### DIRECTIONS
Give back the whole listing below exactly.

### THE DATA
---
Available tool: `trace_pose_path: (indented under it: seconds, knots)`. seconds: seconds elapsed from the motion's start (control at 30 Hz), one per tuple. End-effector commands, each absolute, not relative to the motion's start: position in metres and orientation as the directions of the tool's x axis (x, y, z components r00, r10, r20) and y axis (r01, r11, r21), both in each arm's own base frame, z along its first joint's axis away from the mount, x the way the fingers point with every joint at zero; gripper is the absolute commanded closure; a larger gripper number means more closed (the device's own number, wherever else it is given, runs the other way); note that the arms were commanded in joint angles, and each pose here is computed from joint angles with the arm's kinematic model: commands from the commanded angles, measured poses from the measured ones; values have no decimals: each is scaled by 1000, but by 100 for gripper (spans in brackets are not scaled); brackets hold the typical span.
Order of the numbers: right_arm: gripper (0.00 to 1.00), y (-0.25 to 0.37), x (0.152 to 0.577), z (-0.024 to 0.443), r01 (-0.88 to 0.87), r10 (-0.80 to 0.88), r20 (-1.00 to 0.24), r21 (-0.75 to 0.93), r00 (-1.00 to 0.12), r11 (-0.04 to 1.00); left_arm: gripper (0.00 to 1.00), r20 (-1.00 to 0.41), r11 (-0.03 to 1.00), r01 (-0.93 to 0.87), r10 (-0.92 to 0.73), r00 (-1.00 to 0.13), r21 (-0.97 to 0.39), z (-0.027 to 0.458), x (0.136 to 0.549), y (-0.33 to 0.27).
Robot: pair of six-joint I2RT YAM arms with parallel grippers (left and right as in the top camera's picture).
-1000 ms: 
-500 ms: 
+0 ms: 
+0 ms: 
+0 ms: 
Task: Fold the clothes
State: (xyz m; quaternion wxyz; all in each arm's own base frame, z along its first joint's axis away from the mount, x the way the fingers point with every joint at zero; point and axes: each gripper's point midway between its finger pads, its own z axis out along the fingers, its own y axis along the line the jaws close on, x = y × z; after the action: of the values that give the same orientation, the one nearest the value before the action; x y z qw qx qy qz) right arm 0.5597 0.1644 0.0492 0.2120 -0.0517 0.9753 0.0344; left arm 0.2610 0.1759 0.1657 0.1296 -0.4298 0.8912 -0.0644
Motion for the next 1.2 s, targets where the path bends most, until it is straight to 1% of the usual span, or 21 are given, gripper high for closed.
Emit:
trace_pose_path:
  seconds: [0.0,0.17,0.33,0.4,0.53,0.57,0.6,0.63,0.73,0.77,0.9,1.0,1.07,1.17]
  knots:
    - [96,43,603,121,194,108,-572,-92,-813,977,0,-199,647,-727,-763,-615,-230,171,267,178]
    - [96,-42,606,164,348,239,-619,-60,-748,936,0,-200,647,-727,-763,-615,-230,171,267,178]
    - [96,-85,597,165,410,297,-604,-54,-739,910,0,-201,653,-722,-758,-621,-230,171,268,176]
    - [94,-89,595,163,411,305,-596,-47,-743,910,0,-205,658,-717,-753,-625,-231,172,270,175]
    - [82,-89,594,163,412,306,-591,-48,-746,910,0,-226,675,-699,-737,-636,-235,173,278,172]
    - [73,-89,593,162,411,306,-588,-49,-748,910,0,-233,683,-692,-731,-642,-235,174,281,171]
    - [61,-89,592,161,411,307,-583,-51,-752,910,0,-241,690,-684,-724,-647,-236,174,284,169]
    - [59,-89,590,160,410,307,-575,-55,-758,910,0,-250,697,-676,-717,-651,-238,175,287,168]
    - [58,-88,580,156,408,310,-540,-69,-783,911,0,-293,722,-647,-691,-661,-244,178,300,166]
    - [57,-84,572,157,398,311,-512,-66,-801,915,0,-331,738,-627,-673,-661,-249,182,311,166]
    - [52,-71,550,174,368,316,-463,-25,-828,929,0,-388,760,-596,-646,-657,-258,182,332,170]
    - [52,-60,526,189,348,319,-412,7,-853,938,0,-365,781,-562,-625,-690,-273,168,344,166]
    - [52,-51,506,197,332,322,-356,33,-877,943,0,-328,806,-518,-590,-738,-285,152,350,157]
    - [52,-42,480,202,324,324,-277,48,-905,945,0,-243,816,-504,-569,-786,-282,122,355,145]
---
### TASK ANSWER
Available tool: `trace_pose_path: (indented under it: seconds, knots)`. seconds: seconds elapsed from the motion's start (control at 30 Hz), one per tuple. End-effector commands, each absolute, not relative to the motion's start: position in metres and orientation as the directions of the tool's x axis (x, y, z components r00, r10, r20) and y axis (r01, r11, r21), both in each arm's own base frame, z along its first joint's axis away from the mount, x the way the fingers point with every joint at zero; gripper is the absolute commanded closure; a larger gripper number means more closed (the device's own number, wherever else it is given, runs the other way); note that the arms were commanded in joint angles, and each pose here is computed from joint angles with the arm's kinematic model: commands from the commanded angles, measured poses from the measured ones; values have no decimals: each is scaled by 1000, but by 100 for gripper (spans in brackets are not scaled); brackets hold the typical span.
Order of the numbers: right_arm: gripper (0.00 to 1.00), y (-0.25 to 0.37), x (0.152 to 0.577), z (-0.024 to 0.443), r01 (-0.88 to 0.87), r10 (-0.80 to 0.88), r20 (-1.00 to 0.24), r21 (-0.75 to 0.93), r00 (-1.00 to 0.12), r11 (-0.04 to 1.00); left_arm: gripper (0.00 to 1.00), r20 (-1.00 to 0.41), r11 (-0.03 to 1.00), r01 (-0.93 to 0.87), r10 (-0.92 to 0.73), r00 (-1.00 to 0.13), r21 (-0.97 to 0.39), z (-0.027 to 0.458), x (0.136 to 0.549), y (-0.33 to 0.27).
Robot: pair of six-joint I2RT YAM arms with parallel grippers (left and right as in the top camera's picture).
-1000 ms: 
-500 ms: 
+0 ms: 
+0 ms: 
+0 ms: 
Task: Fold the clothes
State: (xyz m; quaternion wxyz; all in each arm's own base frame, z along its first joint's axis away from the mount, x the way the fingers point with every joint at zero; point and axes: each gripper's point midway between its finger pads, its own z axis out along the fingers, its own y axis along the line the jaws close on, x = y × z; after the action: of the values that give the same orientation, the one nearest the value before the action; x y z qw qx qy qz) right arm 0.5597 0.1644 0.0492 0.2120 -0.0517 0.9753 0.0344; left arm 0.2610 0.1759 0.1657 0.1296 -0.4298 0.8912 -0.0644
Motion for the next 1.2 s, targets where the path bends most, until it is straight to 1% of the usual span, or 21 are given, gripper high for closed.
Emit:
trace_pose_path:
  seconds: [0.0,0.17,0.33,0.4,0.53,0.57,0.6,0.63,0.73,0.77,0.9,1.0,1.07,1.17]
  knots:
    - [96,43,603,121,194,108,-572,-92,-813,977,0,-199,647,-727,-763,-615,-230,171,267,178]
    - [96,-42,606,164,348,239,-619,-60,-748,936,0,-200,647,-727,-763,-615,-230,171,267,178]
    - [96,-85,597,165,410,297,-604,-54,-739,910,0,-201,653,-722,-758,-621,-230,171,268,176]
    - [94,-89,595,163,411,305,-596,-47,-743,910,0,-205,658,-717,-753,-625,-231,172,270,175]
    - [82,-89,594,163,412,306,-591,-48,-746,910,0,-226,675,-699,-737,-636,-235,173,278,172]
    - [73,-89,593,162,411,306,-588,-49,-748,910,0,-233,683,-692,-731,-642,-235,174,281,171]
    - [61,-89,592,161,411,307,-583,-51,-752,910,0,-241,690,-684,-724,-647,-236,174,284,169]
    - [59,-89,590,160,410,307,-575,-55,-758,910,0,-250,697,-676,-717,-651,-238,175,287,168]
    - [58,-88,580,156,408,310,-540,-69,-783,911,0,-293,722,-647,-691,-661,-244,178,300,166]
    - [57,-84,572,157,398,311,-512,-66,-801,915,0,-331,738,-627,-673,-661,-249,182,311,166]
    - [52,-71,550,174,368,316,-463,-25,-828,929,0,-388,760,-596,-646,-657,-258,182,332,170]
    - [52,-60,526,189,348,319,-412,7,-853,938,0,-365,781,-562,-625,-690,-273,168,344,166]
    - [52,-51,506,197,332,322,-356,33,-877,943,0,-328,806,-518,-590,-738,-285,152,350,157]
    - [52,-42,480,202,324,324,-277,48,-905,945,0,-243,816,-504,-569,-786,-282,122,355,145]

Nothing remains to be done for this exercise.